What you are asked to do – The lines to reproduce run from the one containing "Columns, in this" to the end of the listing. Reproduce them exactly, both ends included, and nothing else.
*** Opening Dataset extract ***
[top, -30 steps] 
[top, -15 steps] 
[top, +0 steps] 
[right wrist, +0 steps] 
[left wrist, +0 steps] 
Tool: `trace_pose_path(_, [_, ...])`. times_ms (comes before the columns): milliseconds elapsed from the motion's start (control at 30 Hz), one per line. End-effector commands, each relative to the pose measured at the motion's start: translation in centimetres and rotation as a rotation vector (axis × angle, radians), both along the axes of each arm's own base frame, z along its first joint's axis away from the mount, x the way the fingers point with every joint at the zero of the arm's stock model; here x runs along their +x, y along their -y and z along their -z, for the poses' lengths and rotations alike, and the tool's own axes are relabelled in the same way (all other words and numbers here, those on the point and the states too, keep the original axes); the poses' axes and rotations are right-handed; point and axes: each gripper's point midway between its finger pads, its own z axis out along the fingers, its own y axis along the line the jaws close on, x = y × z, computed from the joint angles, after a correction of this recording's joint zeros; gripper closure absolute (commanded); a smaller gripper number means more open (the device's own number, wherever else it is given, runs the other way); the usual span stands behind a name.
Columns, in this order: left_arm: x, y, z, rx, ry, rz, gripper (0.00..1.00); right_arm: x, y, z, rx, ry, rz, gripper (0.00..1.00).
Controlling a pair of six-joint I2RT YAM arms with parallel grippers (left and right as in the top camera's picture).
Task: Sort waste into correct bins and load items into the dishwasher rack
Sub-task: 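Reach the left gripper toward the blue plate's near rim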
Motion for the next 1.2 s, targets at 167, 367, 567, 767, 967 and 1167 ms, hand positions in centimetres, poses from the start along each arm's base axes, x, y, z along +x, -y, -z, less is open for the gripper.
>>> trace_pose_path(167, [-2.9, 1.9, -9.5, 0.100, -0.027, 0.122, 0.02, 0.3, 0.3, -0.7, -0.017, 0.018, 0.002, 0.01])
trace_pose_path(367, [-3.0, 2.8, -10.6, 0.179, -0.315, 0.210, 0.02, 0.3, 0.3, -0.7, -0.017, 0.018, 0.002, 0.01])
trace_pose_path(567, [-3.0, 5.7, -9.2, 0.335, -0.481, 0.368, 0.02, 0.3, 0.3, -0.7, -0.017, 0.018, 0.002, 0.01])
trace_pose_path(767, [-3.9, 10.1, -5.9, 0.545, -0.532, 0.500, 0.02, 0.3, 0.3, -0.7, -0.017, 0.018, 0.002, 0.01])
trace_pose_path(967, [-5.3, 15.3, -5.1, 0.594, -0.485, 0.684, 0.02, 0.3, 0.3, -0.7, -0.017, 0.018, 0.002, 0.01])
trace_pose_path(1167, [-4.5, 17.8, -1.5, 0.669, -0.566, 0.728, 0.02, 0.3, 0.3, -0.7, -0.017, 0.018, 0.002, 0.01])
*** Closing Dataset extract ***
Response to this exercise –
Columns, in this order: left_arm: x, y, z, rx, ry, rz, gripper (0.00..1.00); right_arm: x, y, z, rx, ry, rz, gripper (0.00..1.00).
Controlling a pair of six-joint I2RT YAM arms with parallel grippers (left and right as in the top camera's picture).
Task: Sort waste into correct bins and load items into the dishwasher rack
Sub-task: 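Reach the left gripper toward the blue plate's near rim
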Motion for the next 1.2 s, targets at 167, 367, 567, 767, 967 and 1167 ms, hand positions in centimetres, poses from the start along each arm's base axes, x, y, z along +x, -y, -z, less is open for the gripper.
>>> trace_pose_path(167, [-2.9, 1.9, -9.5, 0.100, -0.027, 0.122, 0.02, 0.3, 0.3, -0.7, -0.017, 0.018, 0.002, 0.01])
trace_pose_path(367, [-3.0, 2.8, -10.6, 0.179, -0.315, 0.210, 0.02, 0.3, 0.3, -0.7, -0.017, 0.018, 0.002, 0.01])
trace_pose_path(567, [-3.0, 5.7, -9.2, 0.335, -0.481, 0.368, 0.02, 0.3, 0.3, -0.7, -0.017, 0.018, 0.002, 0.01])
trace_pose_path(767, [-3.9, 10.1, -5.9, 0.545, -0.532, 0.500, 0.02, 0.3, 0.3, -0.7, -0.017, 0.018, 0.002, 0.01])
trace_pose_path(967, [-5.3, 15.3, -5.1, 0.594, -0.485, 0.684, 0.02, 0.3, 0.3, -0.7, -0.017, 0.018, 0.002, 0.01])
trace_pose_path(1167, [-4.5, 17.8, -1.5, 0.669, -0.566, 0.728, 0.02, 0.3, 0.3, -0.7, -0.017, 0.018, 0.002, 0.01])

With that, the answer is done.